Self-convened Assemblies against Mining
The Self-convened Assemblies against Mining are regular meetings between neighbors and organizations that have been developing since 2003, in small and medium localities in the area bordering the Andes, which extends throughout several Argentine provinces. Its central objective is to deliberate on different alternatives to get their claims against the mega-mining operations that were being initiated or planned for these regions. Some of them carried out plebiscites, consultations, marches, meetings with politicians, forums, etc. In some provinces, the demands, claims and rejections carried out by these assemblies led to political processes of regulation and limitation of open pit mining.
Institutional design
Formalization: is the innovation embedded in the constitution or legislation, in an administrative act, or not formalized at all?
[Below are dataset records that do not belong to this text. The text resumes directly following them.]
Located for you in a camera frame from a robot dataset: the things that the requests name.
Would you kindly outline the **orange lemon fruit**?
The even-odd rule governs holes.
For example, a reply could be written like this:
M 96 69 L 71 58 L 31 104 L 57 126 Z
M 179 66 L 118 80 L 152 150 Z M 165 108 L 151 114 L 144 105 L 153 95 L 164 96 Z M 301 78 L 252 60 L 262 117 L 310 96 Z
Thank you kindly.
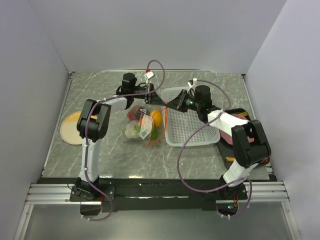
M 162 125 L 163 117 L 161 110 L 154 109 L 150 112 L 150 116 L 152 117 L 153 124 L 155 127 L 160 127 Z

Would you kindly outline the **dark red apple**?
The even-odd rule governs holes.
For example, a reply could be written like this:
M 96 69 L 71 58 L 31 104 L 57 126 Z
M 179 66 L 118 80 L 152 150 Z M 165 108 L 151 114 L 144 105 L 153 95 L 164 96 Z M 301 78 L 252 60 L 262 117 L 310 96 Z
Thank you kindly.
M 130 121 L 134 121 L 139 120 L 143 115 L 149 116 L 149 109 L 141 105 L 134 105 L 130 108 L 126 116 Z

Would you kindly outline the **clear zip bag orange zipper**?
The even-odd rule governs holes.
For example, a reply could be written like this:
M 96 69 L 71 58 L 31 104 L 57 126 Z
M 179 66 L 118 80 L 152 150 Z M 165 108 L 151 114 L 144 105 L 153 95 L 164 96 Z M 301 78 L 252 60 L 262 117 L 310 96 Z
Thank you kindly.
M 154 145 L 158 142 L 160 142 L 160 140 L 165 136 L 166 130 L 167 130 L 167 124 L 168 124 L 168 108 L 167 107 L 147 107 L 145 105 L 140 105 L 142 107 L 146 107 L 147 109 L 149 109 L 150 113 L 153 110 L 161 110 L 162 113 L 162 124 L 160 127 L 155 127 L 154 126 L 154 122 L 152 117 L 149 115 L 144 114 L 143 116 L 149 116 L 149 123 L 145 124 L 145 125 L 140 125 L 140 133 L 139 133 L 139 138 L 136 139 L 128 139 L 128 140 L 140 140 L 143 141 L 147 146 L 151 146 Z M 151 140 L 151 133 L 153 128 L 157 128 L 158 129 L 158 138 L 156 140 Z

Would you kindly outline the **watermelon slice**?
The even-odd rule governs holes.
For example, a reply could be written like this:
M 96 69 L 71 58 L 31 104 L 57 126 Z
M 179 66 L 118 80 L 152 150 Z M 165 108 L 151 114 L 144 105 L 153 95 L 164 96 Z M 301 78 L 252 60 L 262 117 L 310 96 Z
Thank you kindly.
M 154 127 L 154 128 L 152 129 L 150 139 L 151 139 L 151 140 L 156 140 L 157 138 L 158 138 L 158 128 L 157 128 L 157 127 Z

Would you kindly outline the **white cauliflower toy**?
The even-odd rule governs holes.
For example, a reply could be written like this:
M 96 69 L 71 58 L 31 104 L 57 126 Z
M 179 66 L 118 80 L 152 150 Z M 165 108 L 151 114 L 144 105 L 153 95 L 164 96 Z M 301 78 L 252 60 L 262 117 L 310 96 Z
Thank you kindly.
M 126 125 L 124 135 L 127 139 L 138 139 L 141 126 L 139 121 L 133 120 Z

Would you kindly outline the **green orange mango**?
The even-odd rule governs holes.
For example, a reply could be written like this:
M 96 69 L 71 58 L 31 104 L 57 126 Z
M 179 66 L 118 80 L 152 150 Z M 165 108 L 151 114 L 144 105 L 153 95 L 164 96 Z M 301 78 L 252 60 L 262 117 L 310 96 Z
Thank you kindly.
M 144 115 L 141 119 L 140 119 L 140 125 L 147 125 L 150 122 L 150 118 L 149 116 Z

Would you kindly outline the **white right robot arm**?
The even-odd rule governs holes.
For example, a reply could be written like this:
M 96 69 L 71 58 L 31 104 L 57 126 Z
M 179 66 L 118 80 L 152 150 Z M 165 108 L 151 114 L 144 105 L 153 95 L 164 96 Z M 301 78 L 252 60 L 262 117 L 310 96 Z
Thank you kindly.
M 194 111 L 198 119 L 203 123 L 203 126 L 199 127 L 187 138 L 182 148 L 187 145 L 196 133 L 208 126 L 219 129 L 232 139 L 235 160 L 227 172 L 221 176 L 223 184 L 214 189 L 200 190 L 189 186 L 181 175 L 181 156 L 178 156 L 178 176 L 187 188 L 195 192 L 212 193 L 218 191 L 222 198 L 230 199 L 236 194 L 236 187 L 247 179 L 251 170 L 271 155 L 271 147 L 261 122 L 256 119 L 252 121 L 240 119 L 213 105 L 211 90 L 207 85 L 198 85 L 195 90 L 182 89 L 177 97 L 167 102 L 165 106 L 182 113 L 186 113 L 189 110 Z

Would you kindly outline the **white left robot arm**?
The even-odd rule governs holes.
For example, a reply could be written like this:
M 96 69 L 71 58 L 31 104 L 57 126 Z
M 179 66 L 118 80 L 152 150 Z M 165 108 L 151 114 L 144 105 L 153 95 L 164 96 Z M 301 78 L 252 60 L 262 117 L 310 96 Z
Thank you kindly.
M 81 169 L 75 182 L 76 191 L 88 201 L 95 200 L 99 191 L 99 152 L 106 136 L 112 113 L 127 110 L 135 98 L 146 104 L 164 106 L 165 102 L 156 93 L 152 83 L 137 84 L 136 76 L 124 73 L 116 94 L 103 100 L 87 99 L 84 102 L 76 129 L 82 139 Z

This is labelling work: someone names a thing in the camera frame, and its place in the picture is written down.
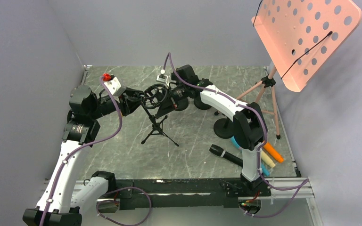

Frequency: how often does the innovation take place: only once, sporadically, or is it permanent or regular?
Mode of Selection of Participants: is the innovation open to all participants, access is restricted to some kind of condition, or both methods apply?
Type of participants: those who participate are individual citizens, civil society organizations, private stakeholders or a combination of those?
Decisiveness: does the innovation takes binding, non-binding or no decision at all?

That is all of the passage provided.